*Exercise:*
Here the job is to copy the data exactly and to exclude every image from it.

· · ·

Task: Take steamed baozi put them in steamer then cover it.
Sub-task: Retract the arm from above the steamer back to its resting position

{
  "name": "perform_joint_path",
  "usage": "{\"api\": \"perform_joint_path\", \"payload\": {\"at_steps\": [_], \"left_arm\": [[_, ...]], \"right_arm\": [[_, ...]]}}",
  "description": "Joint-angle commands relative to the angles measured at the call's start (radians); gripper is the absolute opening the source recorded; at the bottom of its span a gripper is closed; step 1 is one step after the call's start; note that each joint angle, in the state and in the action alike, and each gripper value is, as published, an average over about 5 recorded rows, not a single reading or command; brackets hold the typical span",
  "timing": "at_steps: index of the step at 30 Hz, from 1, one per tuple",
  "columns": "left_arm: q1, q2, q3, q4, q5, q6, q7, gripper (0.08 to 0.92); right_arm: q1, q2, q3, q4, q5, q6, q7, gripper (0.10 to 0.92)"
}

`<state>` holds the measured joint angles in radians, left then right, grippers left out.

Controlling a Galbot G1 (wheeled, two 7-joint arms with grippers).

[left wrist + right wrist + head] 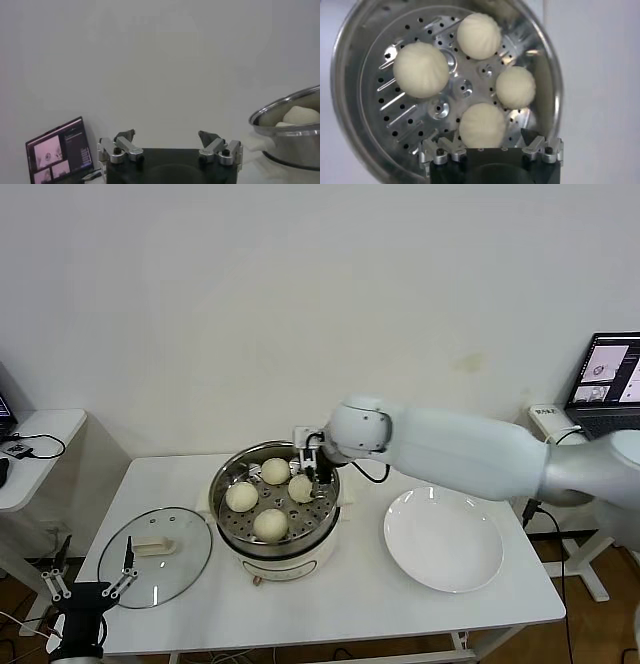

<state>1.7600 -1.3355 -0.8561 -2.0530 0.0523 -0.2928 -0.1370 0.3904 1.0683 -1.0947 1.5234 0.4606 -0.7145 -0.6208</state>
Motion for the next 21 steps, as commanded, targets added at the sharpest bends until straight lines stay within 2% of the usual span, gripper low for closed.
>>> {"api": "perform_joint_path", "payload": {"at_steps": [1, 6, 9, 16, 21], "left_arm": [[-0.012, 0.002, 0.005, 0.017, 0.006, 0.002, 0.001, 0.823], [-0.031, 0.006, 0.008, 0.041, 0.013, 0.01, -0.005, 0.823], [-0.047, 0.01, 0.013, 0.066, 0.025, 0.029, -0.022, 0.823], [-0.092, 0.042, 0.038, 0.125, 0.115, 0.163, -0.087, 0.823], [-0.121, 0.086, 0.064, 0.187, 0.336, 0.203, -0.116, 0.823]], "right_arm": [[-0.302, -0.355, 0.305, 0.297, 0.156, 0.162, 0.403, 0.823], [-0.734, -0.482, 0.675, 0.359, 0.064, 0.411, 0.545, 0.823], [-1.047, -0.466, 0.969, 0.368, -0.038, 0.536, 0.559, 0.823], [-1.612, -0.182, 1.509, 0.348, -0.318, 0.849, 0.495, 0.822], [-1.807, 0.04, 1.699, 0.336, -0.369, 0.956, 0.44, 0.823]]}}
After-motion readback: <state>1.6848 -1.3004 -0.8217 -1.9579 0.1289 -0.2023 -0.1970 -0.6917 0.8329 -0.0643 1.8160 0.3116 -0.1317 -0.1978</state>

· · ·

*Solution for this task:*
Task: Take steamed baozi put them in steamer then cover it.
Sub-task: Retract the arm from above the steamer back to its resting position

{
  "name": "perform_joint_path",
  "usage": "{\"api\": \"perform_joint_path\", \"payload\": {\"at_steps\": [_], \"left_arm\": [[_, ...]], \"right_arm\": [[_, ...]]}}",
  "description": "Joint-angle commands relative to the angles measured at the call's start (radians); gripper is the absolute opening the source recorded; at the bottom of its span a gripper is closed; step 1 is one step after the call's start; note that each joint angle, in the state and in the action alike, and each gripper value is, as published, an average over about 5 recorded rows, not a single reading or command; brackets hold the typical span",
  "timing": "at_steps: index of the step at 30 Hz, from 1, one per tuple",
  "columns": "left_arm: q1, q2, q3, q4, q5, q6, q7, gripper (0.08 to 0.92); right_arm: q1, q2, q3, q4, q5, q6, q7, gripper (0.10 to 0.92)"
}

`<state>` holds the measured joint angles in radians, left then right, grippers left out.

Controlling a Galbot G1 (wheeled, two 7-joint arms with grippers).

[left wrist + right wrist + head] 

<state>1.7600 -1.3355 -0.8561 -2.0530 0.0523 -0.2928 -0.1370 0.3904 1.0683 -1.0947 1.5234 0.4606 -0.7145 -0.6208</state>
Motion for the next 21 steps, as commanded, targets added at the sharpest bends until straight lines stay within 2% of the usual span, gripper low for closed.
>>> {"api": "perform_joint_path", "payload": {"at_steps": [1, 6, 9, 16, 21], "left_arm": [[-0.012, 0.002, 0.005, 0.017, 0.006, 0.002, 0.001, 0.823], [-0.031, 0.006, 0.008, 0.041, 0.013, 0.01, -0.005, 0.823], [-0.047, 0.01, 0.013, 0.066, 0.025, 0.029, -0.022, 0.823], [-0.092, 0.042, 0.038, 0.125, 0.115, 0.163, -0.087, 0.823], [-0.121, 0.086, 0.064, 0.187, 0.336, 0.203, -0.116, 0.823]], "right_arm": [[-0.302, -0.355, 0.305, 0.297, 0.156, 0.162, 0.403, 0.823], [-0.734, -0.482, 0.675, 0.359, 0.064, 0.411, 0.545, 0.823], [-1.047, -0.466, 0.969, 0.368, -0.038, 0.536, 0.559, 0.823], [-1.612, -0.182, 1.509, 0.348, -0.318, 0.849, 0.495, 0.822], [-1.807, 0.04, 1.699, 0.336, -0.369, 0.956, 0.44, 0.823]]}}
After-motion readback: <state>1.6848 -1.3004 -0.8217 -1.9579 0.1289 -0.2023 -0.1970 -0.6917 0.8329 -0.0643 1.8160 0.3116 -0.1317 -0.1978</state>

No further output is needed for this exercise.